What is expected: What lines in the entries hold the string "that"? List them.

------ Entries supplied ------

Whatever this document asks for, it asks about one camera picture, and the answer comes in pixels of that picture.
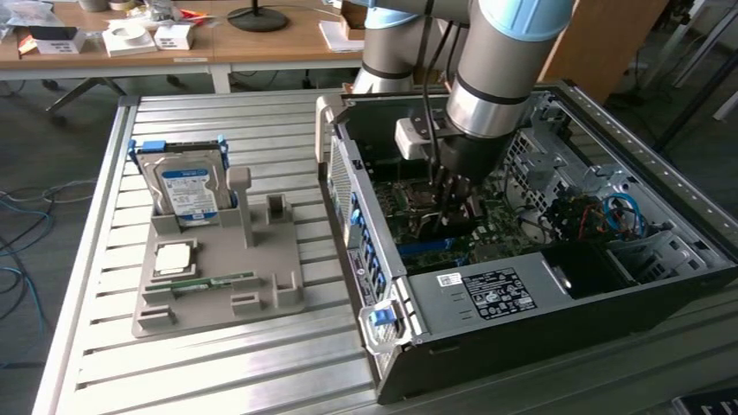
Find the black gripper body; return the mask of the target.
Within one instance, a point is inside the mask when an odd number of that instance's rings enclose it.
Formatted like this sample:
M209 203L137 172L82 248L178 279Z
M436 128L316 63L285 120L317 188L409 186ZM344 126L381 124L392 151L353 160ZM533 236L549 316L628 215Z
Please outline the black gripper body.
M492 138L445 137L438 144L440 172L480 185L500 163L512 138L512 133Z

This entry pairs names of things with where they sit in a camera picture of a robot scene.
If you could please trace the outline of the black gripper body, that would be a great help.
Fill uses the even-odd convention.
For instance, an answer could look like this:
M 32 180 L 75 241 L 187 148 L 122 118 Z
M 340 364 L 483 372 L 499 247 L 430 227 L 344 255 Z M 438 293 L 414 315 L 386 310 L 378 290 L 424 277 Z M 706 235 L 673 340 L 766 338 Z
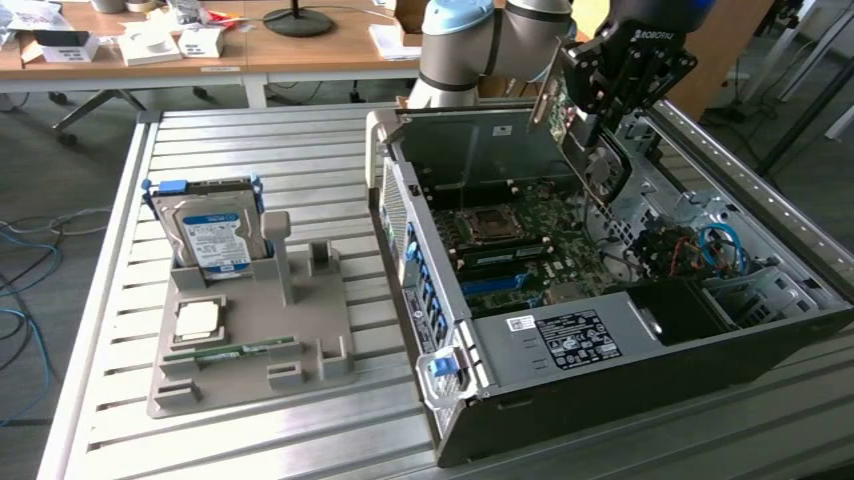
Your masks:
M 681 0 L 609 2 L 609 13 L 595 32 L 606 46 L 681 49 L 686 37 L 698 29 L 698 2 Z

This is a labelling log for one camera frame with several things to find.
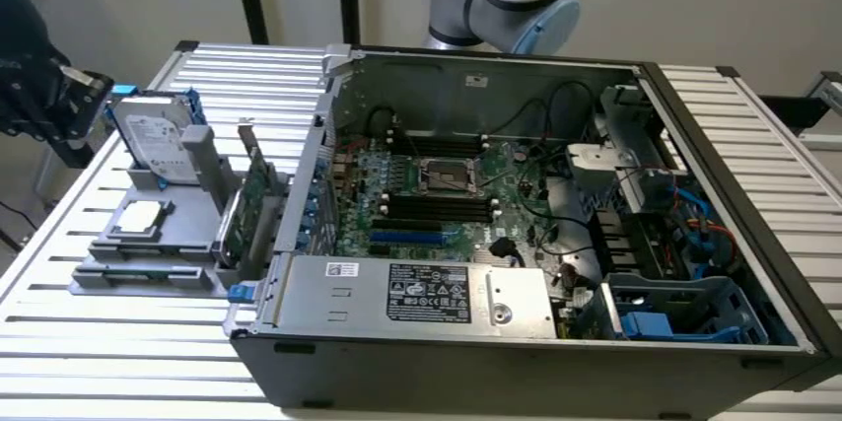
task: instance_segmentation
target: power supply label
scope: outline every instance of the power supply label
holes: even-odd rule
[[[467,267],[391,264],[385,316],[409,322],[471,323]]]

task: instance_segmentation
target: slotted metal table
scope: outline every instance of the slotted metal table
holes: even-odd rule
[[[264,155],[280,171],[293,172],[324,90],[325,50],[204,43],[183,49],[149,86],[200,91],[217,148],[237,170],[247,159],[235,124],[251,117]],[[838,182],[739,79],[722,77],[712,68],[663,69],[815,292],[842,320]],[[0,418],[454,419],[280,410],[264,401],[223,334],[225,301],[67,292],[72,269],[131,186],[124,173],[129,164],[115,135],[0,279]],[[240,312],[239,317],[253,314]],[[762,393],[714,419],[842,419],[842,377],[806,392]]]

------

Answer box:
Whatever this document asks for, it asks about one camera picture, and the answer comes in pixels of that picture.
Within one instance, a point is inside the mask when an odd number of that instance's rings enclose it.
If you could please trace the outline of the black gripper body, that would be a great help.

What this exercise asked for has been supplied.